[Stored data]
-=-=-=-=-

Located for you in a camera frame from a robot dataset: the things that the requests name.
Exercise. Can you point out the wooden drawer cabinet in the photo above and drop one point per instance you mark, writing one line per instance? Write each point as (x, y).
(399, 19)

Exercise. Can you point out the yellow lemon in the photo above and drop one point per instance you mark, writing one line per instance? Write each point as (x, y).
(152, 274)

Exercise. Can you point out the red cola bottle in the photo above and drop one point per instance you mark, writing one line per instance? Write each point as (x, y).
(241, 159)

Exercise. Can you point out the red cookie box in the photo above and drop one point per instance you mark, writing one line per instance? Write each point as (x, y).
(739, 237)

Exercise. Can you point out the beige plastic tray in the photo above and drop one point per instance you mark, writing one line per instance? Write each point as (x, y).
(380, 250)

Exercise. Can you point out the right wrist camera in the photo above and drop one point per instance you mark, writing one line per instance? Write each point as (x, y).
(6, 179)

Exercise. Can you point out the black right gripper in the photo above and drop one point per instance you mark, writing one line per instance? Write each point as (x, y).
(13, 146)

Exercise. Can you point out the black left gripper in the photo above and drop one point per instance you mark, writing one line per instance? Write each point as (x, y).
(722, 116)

-=-=-=-=-

Could you retype every record above exactly as written?

Located for you in a camera frame from a robot dataset: the things that the requests name.
Exercise. Can you point out the wooden drawer cabinet in the photo above and drop one point per instance you mark, writing one line per instance? Write each point as (x, y).
(399, 19)

Exercise. Can you point out the yellow lemon in the photo above and drop one point per instance you mark, writing one line per instance? Write each point as (x, y).
(152, 274)

Exercise. Can you point out the red cola bottle in the photo above and drop one point per instance you mark, writing one line per instance? Write each point as (x, y).
(241, 159)

Exercise. Can you point out the red cookie box in the photo above and drop one point per instance you mark, writing one line per instance? Write each point as (x, y).
(739, 237)

Exercise. Can you point out the beige plastic tray in the photo above and drop one point per instance you mark, writing one line per instance? Write each point as (x, y).
(380, 250)

Exercise. Can you point out the right wrist camera in the photo above and drop one point per instance you mark, writing one line per instance? Write each point as (x, y).
(6, 179)

Exercise. Can you point out the black right gripper in the photo above and drop one point per instance you mark, writing one line per instance? Write each point as (x, y).
(13, 146)

Exercise. Can you point out the black left gripper in the photo above and drop one point per instance you mark, writing one line per instance? Write each point as (x, y).
(722, 116)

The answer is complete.